Légalement, n’importe qui peut se porter caution, à condition de signer un acte dans les normes. Vous pouvez être garant d’un membre de votre famille, d’un ami, d’un collègue… Seule contrainte, « une caution est là pour régler les arriérés de loyers et de charges », rappelle Jean-François Buet, président de la Fédération nationale de l’immobilier (Fnaim). « En cas de défaillance, elle doit donc disposer de revenus saisissables. »

Dès le premier impayé

Votre solvabilité sera examinée à la loupe : vous devrez fournir au bailleur, ou au gestionnaire du bien, les mêmes documents que le locataire (bulletins de salaire, avis d’imposition…).

Dès le premier impayé, le bailleur est censé relancer son locataire, puis le contacter le mois suivant pour trouver une solution à l’amiable (plan d’apurement de la dette, par exemple). Sans réponse de sa part, ou si aucune solution n’est trouvée, il lui enverra un commandement de payer, et fera de même avec vous, en tant que caution, dans un délai de quinze jours.

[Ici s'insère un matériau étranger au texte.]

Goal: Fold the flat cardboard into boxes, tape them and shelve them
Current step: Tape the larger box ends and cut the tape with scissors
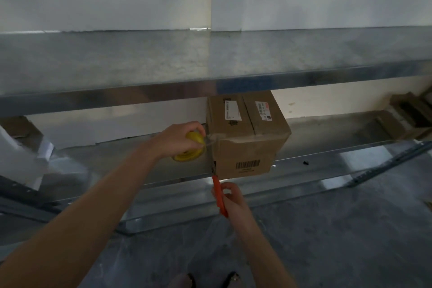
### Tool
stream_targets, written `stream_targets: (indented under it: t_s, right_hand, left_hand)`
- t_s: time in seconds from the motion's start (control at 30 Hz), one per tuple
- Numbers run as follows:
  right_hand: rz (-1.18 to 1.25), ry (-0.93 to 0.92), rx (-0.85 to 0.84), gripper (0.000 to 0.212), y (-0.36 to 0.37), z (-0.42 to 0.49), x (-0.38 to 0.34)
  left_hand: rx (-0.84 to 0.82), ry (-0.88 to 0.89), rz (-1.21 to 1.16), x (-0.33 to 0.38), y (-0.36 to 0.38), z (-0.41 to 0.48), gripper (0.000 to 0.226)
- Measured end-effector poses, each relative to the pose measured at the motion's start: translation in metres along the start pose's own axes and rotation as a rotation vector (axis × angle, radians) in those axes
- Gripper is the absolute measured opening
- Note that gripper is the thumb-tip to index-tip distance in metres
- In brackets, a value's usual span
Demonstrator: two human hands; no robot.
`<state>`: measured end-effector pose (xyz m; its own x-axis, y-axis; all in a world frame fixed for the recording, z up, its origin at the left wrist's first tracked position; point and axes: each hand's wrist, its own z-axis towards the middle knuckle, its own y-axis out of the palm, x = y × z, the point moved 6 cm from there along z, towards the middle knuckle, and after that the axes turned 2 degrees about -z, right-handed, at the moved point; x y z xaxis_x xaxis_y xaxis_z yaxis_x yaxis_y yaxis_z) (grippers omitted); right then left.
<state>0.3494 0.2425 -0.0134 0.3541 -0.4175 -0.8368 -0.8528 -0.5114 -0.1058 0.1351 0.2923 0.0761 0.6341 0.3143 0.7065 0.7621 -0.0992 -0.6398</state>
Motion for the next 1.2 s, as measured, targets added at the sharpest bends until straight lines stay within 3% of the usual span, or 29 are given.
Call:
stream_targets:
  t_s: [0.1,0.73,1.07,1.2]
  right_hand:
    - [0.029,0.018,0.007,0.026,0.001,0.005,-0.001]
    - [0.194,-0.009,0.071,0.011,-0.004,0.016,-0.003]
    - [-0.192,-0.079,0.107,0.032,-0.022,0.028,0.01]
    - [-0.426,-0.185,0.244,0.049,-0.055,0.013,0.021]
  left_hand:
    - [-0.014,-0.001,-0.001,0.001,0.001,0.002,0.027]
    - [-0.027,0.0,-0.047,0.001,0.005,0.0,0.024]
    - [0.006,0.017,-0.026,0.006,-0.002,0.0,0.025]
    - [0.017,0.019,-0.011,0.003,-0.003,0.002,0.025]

Dans ce cas, vous serez redevable de l’arriéré de loyers. Si vous ne vous montrez pas diligent, la dette grimpera et, après deux mois de retard, le propriétaire risque fort d’enclencher une procédure judiciaire contre le locataire défaillant et contre vous. En tant que caution, vous risquez d’être condamné à devoir tout payer, dans la limite du montant indiqué dans l’acte de caution. Ensuite, il vous incombera de vous retourner contre le locataire pour récupérer vos fonds.

Formalisme à respecter

Votre caution prend fin automatiquement à la fin de la durée mentionnée dans l’acte que vous avez signé. «  Au terme de la durée de la caution, le bailleur ne peut pas en exiger une nouvelle, sauf si le locataire est d’accord pour en fournir une, et le bail se poursuit normalement », souligne Luc Miegeville, directeur métier chez Foncia.

Sachez aussi que votre garantie ne s’achève pas forcément lorsque le locataire a quitté le bien. « Dans le cas d’une location nue, le garant est redevable des éventuels arriérés de loyers et charges jusqu’à la fin du préavis du locataire. Mais s’il s’agit d’une colocation, il reste garant six mois après la fin du préavis du colocataire dont il était caution », précise Luc Miegeville.

Si vous souhaitez vous dédire de votre cautionnement en cours de période, vous pouvez proposer au propriétaire qu’une autre personne s’engage à votre place. Le bailleur peut parfaitement refuser ce changement, vous resterez alors engagé jusqu’au terme.

Le bailleur qui opte pour la caution a intérêt à prêter une attention toute particulière à la rédaction de ce document. Pour être considéré comme valable devant les tribunaux, un acte de caution doit respecter un formalisme très important. « Il doit être écrit de la main du garant devant le propriétaire ou le gestionnaire du bien », précise Jean-François Buet.

Préciser la nature et l’étendue de l’obligation

Cet acte doit indiquer une durée précise, par exemple le bail et son premier renouvellement. S’il est à durée indéterminée il n’est pas considéré comme valable. Il doit indiquer le montant du loyer et des charges, ainsi que les conditions de révision, tels qu’écrits dans le bail. Il précise la date d’effet du bail, l’adresse du bien loué, le nom du locataire pour lequel vous vous portez caution ainsi que votre nom et votre signature.

L’acte de caution doit, en plus, préciser la nature et l’étendue de l’obligation que vous contractez, par le biais de la reproduction manuscrite d’une partie de l’article 22-1 de la loi du 6 juillet 1989. Enfin, en tant que garant, vous devez conserver un exemplaire du bail, et des documents annexes, ainsi qu’un exemplaire de votre acte de caution.

Si ce formalisme n’est pas respecté, le bailleur pourra toujours se retourner contre le garant, mais il risque fort d’être débouté de sa demande. Plusieurs arrêts de la Cour de cassation ont confirmé que cette procédure contraignante devait être respectée à la lettre pour que le propriétaire puisse faire valoir ses droits.